*** DATA EXCERPT ***
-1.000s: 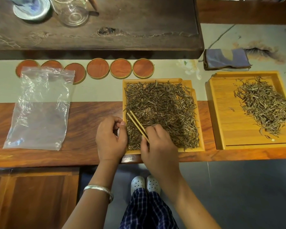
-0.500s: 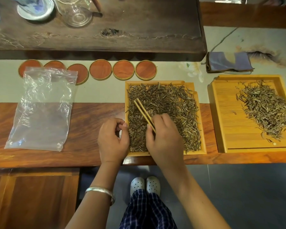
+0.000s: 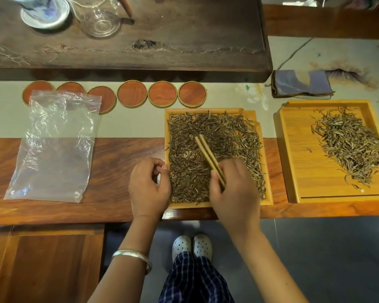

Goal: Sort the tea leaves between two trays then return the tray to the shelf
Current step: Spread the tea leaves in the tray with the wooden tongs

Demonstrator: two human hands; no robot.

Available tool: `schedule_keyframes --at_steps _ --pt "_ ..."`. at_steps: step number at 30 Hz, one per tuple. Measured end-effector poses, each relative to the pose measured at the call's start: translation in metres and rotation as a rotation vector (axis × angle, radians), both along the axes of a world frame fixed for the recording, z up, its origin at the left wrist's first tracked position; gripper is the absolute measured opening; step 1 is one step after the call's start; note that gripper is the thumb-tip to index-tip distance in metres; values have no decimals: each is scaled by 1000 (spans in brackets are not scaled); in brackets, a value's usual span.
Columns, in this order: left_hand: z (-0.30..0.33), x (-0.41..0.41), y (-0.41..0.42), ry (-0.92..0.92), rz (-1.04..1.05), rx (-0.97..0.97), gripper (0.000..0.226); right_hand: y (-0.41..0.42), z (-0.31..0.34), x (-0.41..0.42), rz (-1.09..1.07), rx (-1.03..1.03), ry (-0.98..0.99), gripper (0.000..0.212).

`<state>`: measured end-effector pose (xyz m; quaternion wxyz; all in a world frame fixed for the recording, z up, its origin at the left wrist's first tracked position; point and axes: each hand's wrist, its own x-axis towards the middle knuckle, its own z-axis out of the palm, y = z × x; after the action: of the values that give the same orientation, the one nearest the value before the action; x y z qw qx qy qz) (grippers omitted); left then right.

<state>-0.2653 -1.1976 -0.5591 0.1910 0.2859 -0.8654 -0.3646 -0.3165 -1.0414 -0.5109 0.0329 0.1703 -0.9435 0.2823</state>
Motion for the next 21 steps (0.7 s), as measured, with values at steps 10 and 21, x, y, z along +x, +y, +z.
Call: schedule_keyframes --at_steps 10,21 --pt "1 0 0 0 -2 -3 7 36 -5 -8 -102 70 -25 8" --pt "-5 1 -1 -8 2 1 8 55 -6 -26 -124 113 -9 10"
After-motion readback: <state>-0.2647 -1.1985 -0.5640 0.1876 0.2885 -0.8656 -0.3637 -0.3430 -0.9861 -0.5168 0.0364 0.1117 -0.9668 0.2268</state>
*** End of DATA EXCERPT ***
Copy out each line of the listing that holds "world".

Available tool: `schedule_keyframes --at_steps _ --pt "_ ..."`. at_steps: step number at 30 Hz, one per tuple. Measured end-effector poses, each relative to the pose measured at the call's start: translation in metres and rotation as a rotation vector (axis × angle, radians), both along the axes of a world frame fixed for the recording, z up, its origin at the left wrist's first tracked position; gripper is the absolute measured opening; step 1 is one step after the call's start; note that gripper is the thumb-tip to index-tip distance in metres; values have no decimals: each is scaled by 1000 (spans in brackets are not scaled); in brackets, a value's usual span.
`<state>`: measured end-effector pose (xyz m; quaternion wxyz; all in a world frame fixed for the recording, z up, its origin at the left wrist's first tracked position; point and axes: each hand's wrist, its own x-axis towards the middle knuckle, its own z-axis out of the palm, y = z × x; after the action: of the values that give the same orientation, the one nearest the value before the action; x y z qw qx qy qz) (grippers omitted); left then right.

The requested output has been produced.